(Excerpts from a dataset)
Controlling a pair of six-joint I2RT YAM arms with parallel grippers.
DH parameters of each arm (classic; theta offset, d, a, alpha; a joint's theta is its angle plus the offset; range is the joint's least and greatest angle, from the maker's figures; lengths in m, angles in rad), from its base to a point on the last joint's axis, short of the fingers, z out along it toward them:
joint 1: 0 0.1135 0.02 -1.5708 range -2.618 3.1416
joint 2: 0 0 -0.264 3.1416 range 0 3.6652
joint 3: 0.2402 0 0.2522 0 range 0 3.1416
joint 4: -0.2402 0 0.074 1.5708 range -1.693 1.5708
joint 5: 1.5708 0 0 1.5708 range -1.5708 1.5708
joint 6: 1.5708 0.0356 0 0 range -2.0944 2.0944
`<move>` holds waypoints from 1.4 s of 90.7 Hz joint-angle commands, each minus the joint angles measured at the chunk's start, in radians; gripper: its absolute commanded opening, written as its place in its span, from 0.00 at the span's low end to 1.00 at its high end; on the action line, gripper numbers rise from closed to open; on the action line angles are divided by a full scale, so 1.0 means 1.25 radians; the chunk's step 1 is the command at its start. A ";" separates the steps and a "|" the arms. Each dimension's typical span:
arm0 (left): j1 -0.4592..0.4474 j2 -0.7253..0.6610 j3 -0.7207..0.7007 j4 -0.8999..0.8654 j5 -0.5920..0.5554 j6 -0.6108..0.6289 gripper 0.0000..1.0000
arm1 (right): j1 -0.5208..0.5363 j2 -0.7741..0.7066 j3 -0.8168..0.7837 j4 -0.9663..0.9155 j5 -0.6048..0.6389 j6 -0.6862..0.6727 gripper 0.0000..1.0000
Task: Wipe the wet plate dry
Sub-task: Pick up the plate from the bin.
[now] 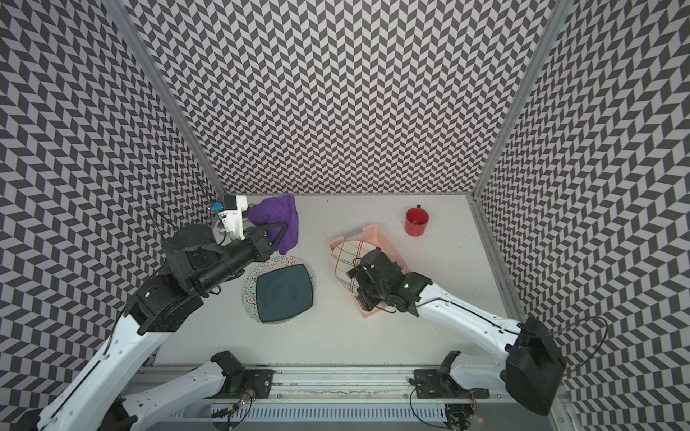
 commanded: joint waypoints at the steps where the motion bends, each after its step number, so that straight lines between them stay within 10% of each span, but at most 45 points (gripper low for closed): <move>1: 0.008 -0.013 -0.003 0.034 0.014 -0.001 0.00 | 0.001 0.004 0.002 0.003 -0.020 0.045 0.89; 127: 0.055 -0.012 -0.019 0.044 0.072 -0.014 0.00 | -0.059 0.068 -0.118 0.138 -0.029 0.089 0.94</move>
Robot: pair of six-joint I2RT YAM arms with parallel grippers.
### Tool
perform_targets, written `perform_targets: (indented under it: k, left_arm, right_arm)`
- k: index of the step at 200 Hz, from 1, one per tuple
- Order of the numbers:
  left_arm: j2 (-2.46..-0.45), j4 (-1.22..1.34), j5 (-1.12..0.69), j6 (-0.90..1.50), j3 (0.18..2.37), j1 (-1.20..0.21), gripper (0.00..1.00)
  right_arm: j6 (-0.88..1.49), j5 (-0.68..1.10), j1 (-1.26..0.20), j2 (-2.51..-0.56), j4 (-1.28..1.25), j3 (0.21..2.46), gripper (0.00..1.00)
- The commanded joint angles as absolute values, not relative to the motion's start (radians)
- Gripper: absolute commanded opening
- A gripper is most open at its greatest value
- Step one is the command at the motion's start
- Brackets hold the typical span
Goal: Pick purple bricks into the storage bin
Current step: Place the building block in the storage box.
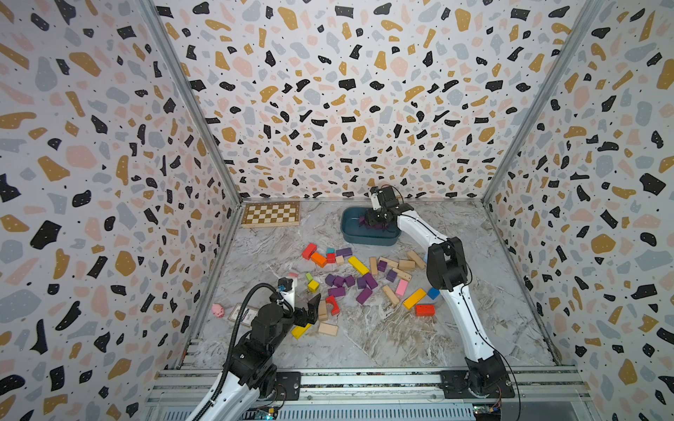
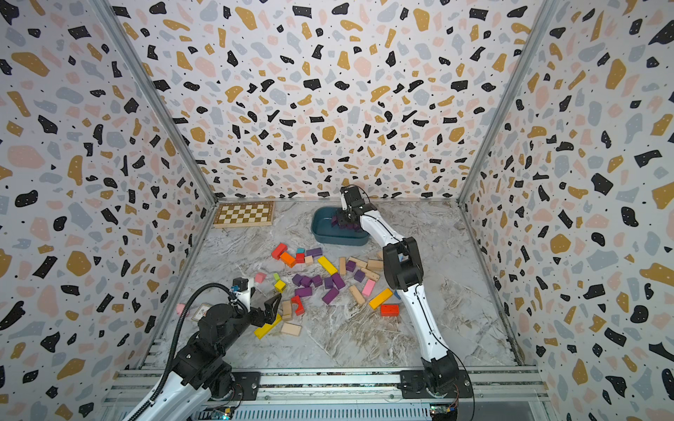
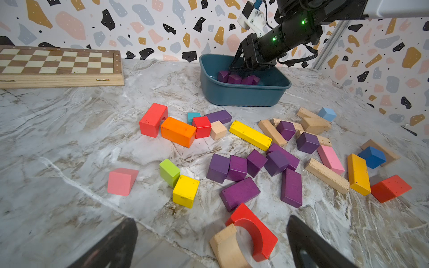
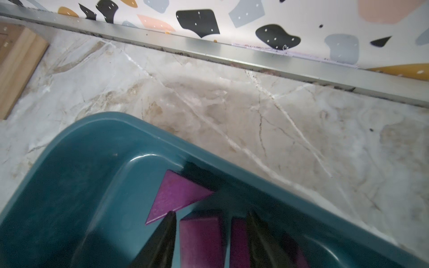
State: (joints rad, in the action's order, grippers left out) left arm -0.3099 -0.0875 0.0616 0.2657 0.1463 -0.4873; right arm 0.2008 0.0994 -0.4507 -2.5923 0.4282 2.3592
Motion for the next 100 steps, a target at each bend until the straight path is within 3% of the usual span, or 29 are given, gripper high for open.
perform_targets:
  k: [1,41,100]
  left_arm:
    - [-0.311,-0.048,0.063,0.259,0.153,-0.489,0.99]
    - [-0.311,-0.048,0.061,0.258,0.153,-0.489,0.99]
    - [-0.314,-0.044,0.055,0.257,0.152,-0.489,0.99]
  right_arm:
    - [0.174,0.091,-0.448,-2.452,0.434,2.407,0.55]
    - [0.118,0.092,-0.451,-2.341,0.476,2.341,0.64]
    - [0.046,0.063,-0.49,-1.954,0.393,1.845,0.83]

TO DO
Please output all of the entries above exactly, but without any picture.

SOLUTION FOR THIS PROBLEM
Controlling a pair of six-joint I2RT YAM arms with parallel grippers.
DH parameters of each arm (classic; theta offset, d, a, alpha; a joint's theta is its angle plus the offset; range is the joint's least and greatest angle, from the maker's figures; lengths in m, angles in rad), from its base to a point on the last joint's axis, short of the fingers, z out along it toward them:
joint 1: 0 0.1135 0.02 -1.5708 range -2.618 3.1416
joint 2: 0 0 -0.264 3.1416 range 0 3.6652
joint 3: 0.2402 0 0.2522 0 range 0 3.1416
joint 4: -0.2402 0 0.074 1.5708 range -1.693 1.5708
joint 5: 1.5708 0 0 1.5708 range -1.5708 1.5708
joint 6: 1.5708 0.0356 0 0 range -2.0944 2.0944
`<move>` holds waypoints from 1.4 s of 90.7 Hz joint-angle commands, each minus the joint angles measured at the chunk's start, in radians; gripper: its absolute commanded opening, written as its place in its span, from 0.00 at the span's low end to 1.00 at its high end; on the action line, gripper numbers rise from closed to open; on the action line angles are divided by a full scale, so 1.0 means 1.25 radians; the chunk's step 1 is the command at its start. A ";" separates the steps and a "|" the arms. Each dimension's typical span:
arm0 (left): j1 -0.4592..0.4474 j2 -0.7253..0.6610 j3 -0.7207..0.7007 j4 -0.8999..0.8654 j5 -0.5920..0.5554 j6 -0.6108..0.6289 gripper 0.0000..1.0000
arm1 (right): j1 -0.5208..0.5363 j2 -0.7741..0.7066 j3 -0.8168..0.7837 j4 -0.9663..0.9155 j5 -0.6048..0.6389 j6 -0.6862..0.6727 gripper 0.0000..1.0000
Task: Wipe the wet plate dry
Sub-task: Pick up the plate from the bin.
[now] 
 commanded: joint waypoints at the steps where the motion bends, each after its step number, so that straight lines between them stay within 10% of each span, but at most 45 points (gripper low for closed): <move>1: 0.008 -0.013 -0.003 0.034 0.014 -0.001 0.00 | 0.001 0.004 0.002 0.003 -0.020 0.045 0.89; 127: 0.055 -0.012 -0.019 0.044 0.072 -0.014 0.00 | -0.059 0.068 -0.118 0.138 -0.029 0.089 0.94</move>
Robot: pair of six-joint I2RT YAM arms with parallel grippers.
### Tool
perform_targets, written `perform_targets: (indented under it: k, left_arm, right_arm)`
- k: index of the step at 200 Hz, from 1, one per tuple
- Order of the numbers:
  left_arm: j2 (-2.46..-0.45), j4 (-1.22..1.34), j5 (-1.12..0.69), j6 (-0.90..1.50), j3 (0.18..2.37), j1 (-1.20..0.21), gripper (0.00..1.00)
  right_arm: j6 (-0.88..1.49), j5 (-0.68..1.10), j1 (-1.26..0.20), j2 (-2.51..-0.56), j4 (-1.28..1.25), j3 (0.21..2.46), gripper (0.00..1.00)
- The commanded joint angles as absolute values, not relative to the motion's start (radians)
- Gripper: absolute commanded opening
- A gripper is most open at its greatest value
- Step one is the command at the motion's start
- Brackets hold the typical span
Goal: Pick purple bricks into the storage bin
Current step: Place the building block in the storage box.
State: (joints rad, in the action's order, grippers left out) left arm -0.3099 -0.0875 0.0616 0.2657 0.1463 -0.4873; right arm 0.2008 0.0994 -0.4507 -2.5923 0.4282 2.3592
Motion for the next 100 steps, a target at each bend until the straight path is within 3% of the usual span, or 29 are given, gripper high for open.
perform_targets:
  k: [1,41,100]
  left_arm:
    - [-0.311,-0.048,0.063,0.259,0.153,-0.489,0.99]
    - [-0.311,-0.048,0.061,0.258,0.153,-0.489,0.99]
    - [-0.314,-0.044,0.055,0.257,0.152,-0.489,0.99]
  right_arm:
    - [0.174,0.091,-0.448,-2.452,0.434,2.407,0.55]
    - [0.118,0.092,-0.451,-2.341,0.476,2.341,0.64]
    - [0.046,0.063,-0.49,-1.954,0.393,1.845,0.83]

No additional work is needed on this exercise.